Schwarzkopf ‘s ‘hard cases’ had all seen action in Korea, and several of them in the Pacific, or Germany in the Second War; in this particular company he was the only ‘rookie’.
“We’re moving forward until we eyeball the enemy!” He bawled as the rain began to hammer down again. Each man was already soaked, the downpour splashing off helmets. “We will join up with 1st, 2nd and 3rd platoons and form an extended picket line. If we hit major resistance or come under sustained fire we will withdraw. Top Dog wants prisoners but we’re not putting out heads in a meat grinder to get them. We’ll pull back around midnight and set up a checkpoint east of the town on Interstate 94 at dawn. We’ll roust out anybody suspicious. There are bound to be bad guys hiding in the crowds. Any questions?”
There were several questions; his men were professionals.
Schwarzkopf responded briskly, unhesitatingly. He made a couple of minor clarifications and checked again if everybody was on the same wavelength.
“Good! I don’t want anybody getting shot!” This he declaimed with a predatory grin. “Let’s get to it!”
Chapter 2
Unlike his boss, J. Edgar Hoover, sixty-three year old Clyde Anderson Tolson was something of a mystery to both the public and to Washington insiders. He was a Missourian hailing from Laredo who had moved to Washington DC in 1919. Remarkably, he had worked first as a clerk and then as a confidential secretary in the offices of three successive Secretaries of War; Newton D. Baker, John W. Weeks, and Dwight F. Davis.
In retrospect this had been an extraordinarily serendipitous insight into the workings of the Federal Government, given his later career as the sidekick and meticulous, protective right hand man and confidante of the nation’s premier gangbuster. While at the War Department Tolson had qualified to practice law at night school at George Washington University, graduating in 1927 and joining the FBI soon afterwards; since then he had — quite literally — been at Hoover’s side.

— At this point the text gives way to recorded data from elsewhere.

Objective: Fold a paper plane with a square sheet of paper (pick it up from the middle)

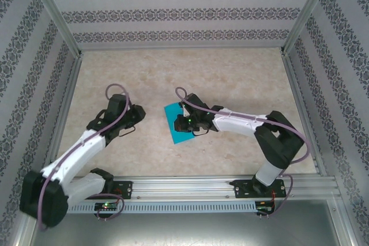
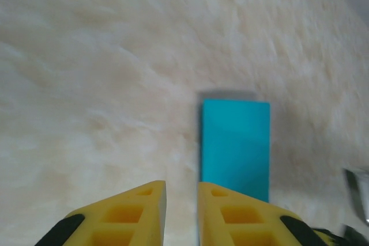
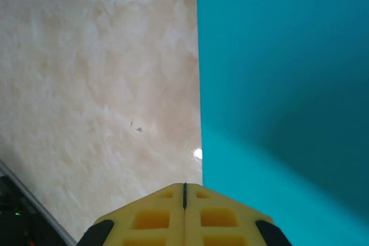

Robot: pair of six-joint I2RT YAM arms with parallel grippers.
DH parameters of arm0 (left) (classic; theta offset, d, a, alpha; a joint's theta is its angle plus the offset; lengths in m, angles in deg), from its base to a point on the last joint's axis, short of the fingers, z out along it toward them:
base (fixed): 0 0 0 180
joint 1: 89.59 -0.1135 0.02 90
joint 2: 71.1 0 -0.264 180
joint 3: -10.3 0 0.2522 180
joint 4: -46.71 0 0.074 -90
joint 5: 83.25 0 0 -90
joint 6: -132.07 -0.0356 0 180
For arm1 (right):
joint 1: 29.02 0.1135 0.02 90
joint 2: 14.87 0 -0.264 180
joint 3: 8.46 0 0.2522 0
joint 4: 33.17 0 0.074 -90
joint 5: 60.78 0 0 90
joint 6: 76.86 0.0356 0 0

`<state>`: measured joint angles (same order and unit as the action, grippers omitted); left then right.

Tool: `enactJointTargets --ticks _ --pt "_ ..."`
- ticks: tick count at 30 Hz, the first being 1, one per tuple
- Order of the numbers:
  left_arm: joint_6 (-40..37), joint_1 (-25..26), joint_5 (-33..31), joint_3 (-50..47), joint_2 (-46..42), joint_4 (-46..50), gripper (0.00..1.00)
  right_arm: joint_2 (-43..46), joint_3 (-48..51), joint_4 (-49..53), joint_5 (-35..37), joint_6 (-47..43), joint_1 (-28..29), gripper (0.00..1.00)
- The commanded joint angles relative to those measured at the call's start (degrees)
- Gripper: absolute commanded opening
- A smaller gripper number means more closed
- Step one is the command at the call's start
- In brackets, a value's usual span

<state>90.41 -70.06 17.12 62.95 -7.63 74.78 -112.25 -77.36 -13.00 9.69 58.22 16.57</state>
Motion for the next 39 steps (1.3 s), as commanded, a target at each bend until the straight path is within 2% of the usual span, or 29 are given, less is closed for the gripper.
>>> enactJointTargets --ticks 1,3,6,10,19,21,30,39 --pt "-1.7 1.1 13.9 5.7 9.2 -10.3 0.21 -3.4 3.5 -15.1 -7.1 6.4 0.4 0.02" --pt "-2.5 2.6 15.6 9.9 15.3 -10.3 0.19 -4.8 4.9 -18.9 -8.1 8.0 0.0 0.01" --pt "-2.2 4.6 17.4 14.9 23.7 -9.5 0.15 -6.0 5.5 -19.2 -8.2 8.2 -0.3 0.0" --pt "-1.5 6.6 19.6 18.2 33.4 -10.7 0.12 -6.9 7.7 -22.1 -8.6 9.9 -0.4 0.0" --pt "-0.1 7.3 16.8 19.7 44.8 -9.3 0.05 -7.5 10.5 -20.5 -9.3 10.2 1.0 0.0" --pt "0.8 7.3 16.6 18.9 46.4 -9.7 0.01 -8.2 11.0 -20.5 -10.0 10.2 1.2 0.0" --pt "-0.2 7.3 13.5 18.1 47.3 -7.0 0.0 -7.1 14.5 -22.7 -12.7 11.4 4.2 0.02" --pt "-0.4 7.3 13.1 18.0 47.6 -7.1 0.0 -4.7 16.8 -21.2 -11.6 11.9 6.4 0.04"
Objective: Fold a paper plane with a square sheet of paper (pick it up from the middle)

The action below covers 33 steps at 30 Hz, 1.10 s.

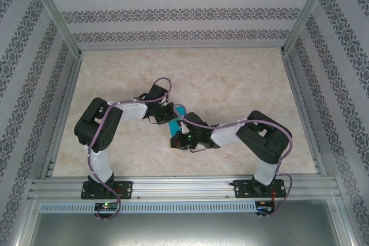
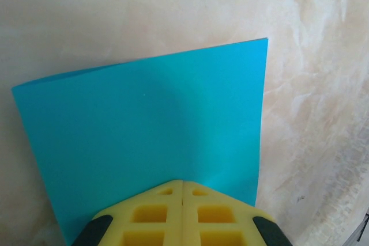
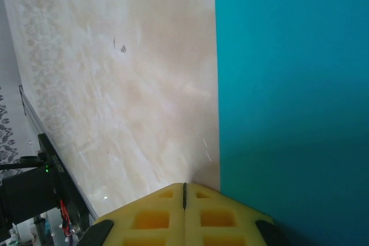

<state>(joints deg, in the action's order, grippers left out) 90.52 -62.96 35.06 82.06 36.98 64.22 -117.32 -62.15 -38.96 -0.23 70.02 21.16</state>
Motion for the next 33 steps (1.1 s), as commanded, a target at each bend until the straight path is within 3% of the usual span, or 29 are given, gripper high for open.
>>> enactJointTargets --ticks 1,4,8,10,11,16,24,33 --pt "-0.6 0.2 -4.5 -1.2 3.0 3.1 0.0 1.2 1.6 5.3 -1.0 -0.2 1.8 0.04" --pt "-1.7 0.3 -3.9 -1.1 2.4 2.7 0.0 5.3 1.8 5.4 0.1 -1.2 0.2 0.05" --pt "-4.2 0.4 -3.5 -0.1 0.7 3.5 0.01 13.5 2.5 13.0 6.0 -6.1 -4.7 0.11" --pt "-5.3 0.4 -2.6 0.8 0.0 3.5 0.03 16.8 3.0 17.3 10.5 -8.4 -8.0 0.24" --pt "-5.7 0.5 -2.3 1.5 0.0 3.8 0.03 17.4 3.2 18.4 11.7 -9.3 -9.5 0.25" --pt "-8.1 0.5 -2.1 3.2 0.9 5.8 0.04 13.3 -0.6 20.8 7.3 -13.1 -16.2 0.3" --pt "-9.6 0.8 1.0 3.0 -2.8 3.9 0.12 8.4 -3.8 20.1 6.4 -13.8 -16.6 0.34" --pt "-9.5 0.9 -10.2 1.6 -7.5 10.3 0.14 6.6 -4.5 19.5 5.0 -14.2 -16.6 0.35"
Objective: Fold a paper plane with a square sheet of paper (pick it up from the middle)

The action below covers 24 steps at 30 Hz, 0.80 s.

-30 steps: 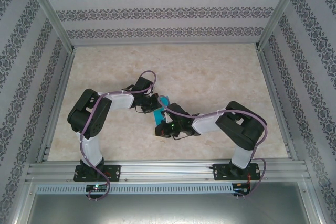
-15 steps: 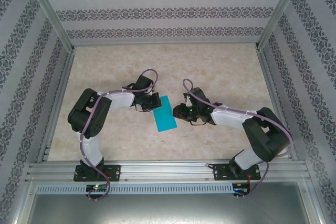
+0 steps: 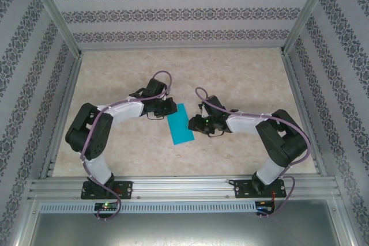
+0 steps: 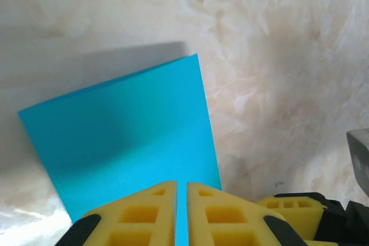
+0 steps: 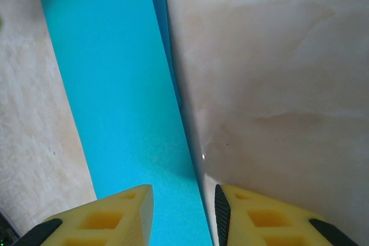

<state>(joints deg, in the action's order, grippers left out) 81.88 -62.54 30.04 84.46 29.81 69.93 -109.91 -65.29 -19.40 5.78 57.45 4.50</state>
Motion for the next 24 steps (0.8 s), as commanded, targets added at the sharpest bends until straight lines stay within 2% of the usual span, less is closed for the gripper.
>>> enactJointTargets --ticks 1,17,24 --pt "-0.6 0.5 -5.9 -0.7 0.2 5.2 0.13 -1.0 -1.5 -0.2 -1.2 -1.8 0.1 0.35" --pt "-0.6 0.5 -5.3 0.4 7.5 5.9 0.07 -1.9 -0.7 -2.6 -3.2 -1.1 -0.2 0.35" --pt "-0.9 0.5 -5.1 -1.0 6.8 4.8 0.07 -2.5 -0.1 -5.2 -5.6 0.4 -0.9 0.36"
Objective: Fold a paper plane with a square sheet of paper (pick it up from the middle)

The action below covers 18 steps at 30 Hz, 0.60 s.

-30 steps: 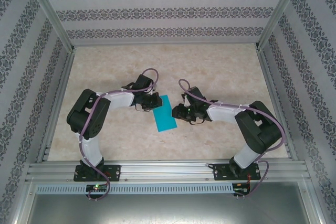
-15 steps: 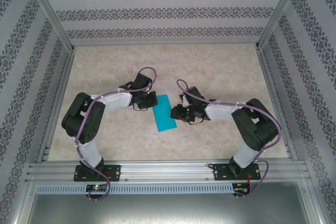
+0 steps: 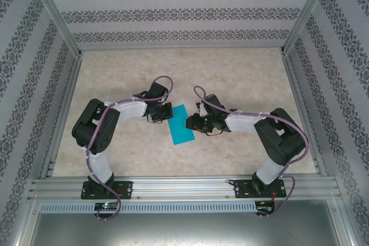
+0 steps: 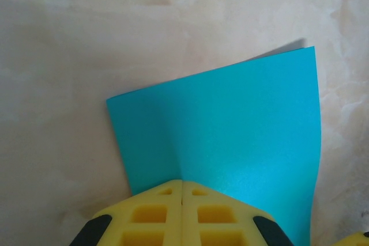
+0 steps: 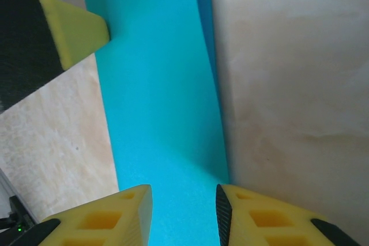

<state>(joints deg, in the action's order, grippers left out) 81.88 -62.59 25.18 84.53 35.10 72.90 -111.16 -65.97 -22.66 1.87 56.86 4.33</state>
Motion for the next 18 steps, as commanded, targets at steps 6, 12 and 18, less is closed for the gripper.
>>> enactJointTargets --ticks 6,12,18 --pt "-1.2 0.6 -0.2 -1.1 1.4 1.8 0.08 -1.1 0.4 -1.1 0.6 0.5 -1.0 0.36" --pt "-1.3 0.5 -1.1 -1.0 0.9 2.7 0.08 -2.3 -0.1 1.1 2.5 -0.7 -1.2 0.36" --pt "-1.3 0.5 -0.1 -1.5 1.1 1.6 0.08 -4.3 1.7 -4.9 -1.5 2.5 0.0 0.35"
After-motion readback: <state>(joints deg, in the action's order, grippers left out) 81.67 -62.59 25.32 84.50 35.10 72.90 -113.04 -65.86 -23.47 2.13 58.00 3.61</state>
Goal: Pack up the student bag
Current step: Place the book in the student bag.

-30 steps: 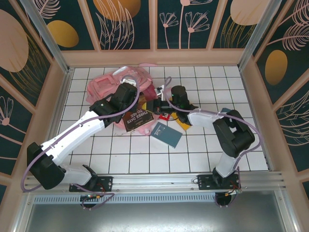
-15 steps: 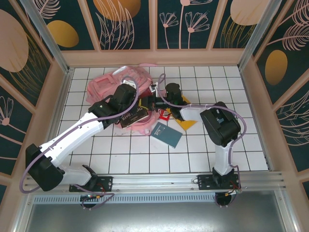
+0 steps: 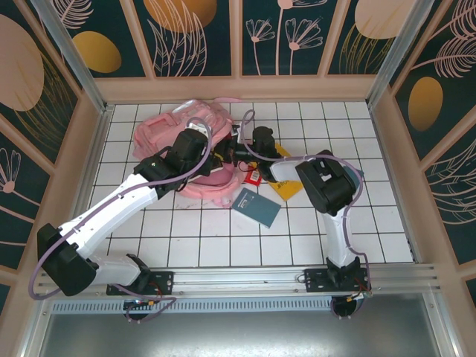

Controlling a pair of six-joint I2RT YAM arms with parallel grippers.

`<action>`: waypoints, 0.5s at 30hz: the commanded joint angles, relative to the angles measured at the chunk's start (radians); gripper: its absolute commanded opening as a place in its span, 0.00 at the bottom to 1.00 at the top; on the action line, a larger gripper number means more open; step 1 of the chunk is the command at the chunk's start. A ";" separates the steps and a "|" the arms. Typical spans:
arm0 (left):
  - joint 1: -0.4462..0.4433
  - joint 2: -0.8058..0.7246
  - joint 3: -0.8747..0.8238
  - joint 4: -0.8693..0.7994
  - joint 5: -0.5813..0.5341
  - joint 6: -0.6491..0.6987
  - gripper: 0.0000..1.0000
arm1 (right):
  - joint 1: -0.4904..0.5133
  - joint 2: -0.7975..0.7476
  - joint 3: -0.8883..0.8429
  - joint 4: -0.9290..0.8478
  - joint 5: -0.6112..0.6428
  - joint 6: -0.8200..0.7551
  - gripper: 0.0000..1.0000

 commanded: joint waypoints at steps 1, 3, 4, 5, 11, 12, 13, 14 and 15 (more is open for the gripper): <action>-0.009 -0.060 0.005 0.056 0.065 0.010 0.00 | -0.008 0.006 0.077 0.201 0.178 0.053 0.00; -0.010 -0.064 -0.001 0.055 0.065 0.010 0.00 | -0.008 0.006 0.081 0.207 0.215 0.059 0.00; -0.010 -0.066 -0.004 0.056 0.069 0.010 0.00 | -0.007 0.008 0.084 0.206 0.232 0.061 0.00; -0.009 -0.067 -0.007 0.056 0.070 0.008 0.00 | -0.007 0.011 0.085 0.208 0.248 0.064 0.00; -0.010 -0.073 -0.024 0.062 0.085 0.001 0.00 | 0.001 0.043 0.113 0.192 0.311 0.088 0.00; -0.009 -0.075 -0.027 0.064 0.084 0.002 0.00 | 0.009 0.051 0.133 0.166 0.304 0.074 0.00; -0.009 -0.075 -0.030 0.066 0.083 0.003 0.00 | 0.020 0.058 0.148 0.141 0.304 0.057 0.00; -0.010 -0.075 -0.032 0.067 0.084 0.002 0.00 | 0.030 0.064 0.159 0.110 0.312 0.039 0.00; -0.010 -0.073 -0.033 0.068 0.087 0.002 0.00 | 0.037 0.069 0.169 0.080 0.323 0.022 0.00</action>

The two men drove to work together, vacationed together and ate together, practically living and working in each other’s pockets. Promoted to assistant director as long ago as 1930, Tolson had been with Hoover in 1936 to arrest the back robber Alvin Karpis, and in the same year had been involved in a famous gun fight with the notorious gangster Harry Brunette. He and Hoover had thrown the dragnet over the Long Island spy ring in 1942; and for as long as anybody remembered, Tolson had been FBI Associate Director responsible for discipline, budget and administration.
“Frederick M. Miller,” Tolson intoned through clenched teeth. His lowly pitched voice was loud in the small concrete room below street level beneath the three-floor FBI Albuquerque Field Office. “Aged forty-one. He won a Purple Heart at Iwo Jima. He had a wife and two young children.”
“Fred was a good guy,” the other man in the room observed mildly.
Whereas Tolson was attired in a crisply pressed business suit, his face shaved and his thinning hair slicked back, wearing brightly buffed black shoes; his hand-cuffed companion was unshaven, tousled, his face bruised, blotched. He had not washed for several days, his shirt was grime-stained — with both dirt and his blood — he stank like a raccoon and his shoes were ruinously scuffed. He also felt like shit but Tolson was beyond caring about little things like that.
“Karl E. Richter, junior… ”
“Eric was a jerk.”
Tolson looked up with murder in his grey hooded eyes.
The other, younger man shrugged.
“Karl Eric Richter,” Tolson continued. “Aged forty-three. Twenty years unblemished service to the Bureau. He leaves a wife and three children.”
“He was hitting on a kid in the typing pool at the San Francisco Field Office,” retorted the prisoner. “He always hit on the girls fresh out of typing school.”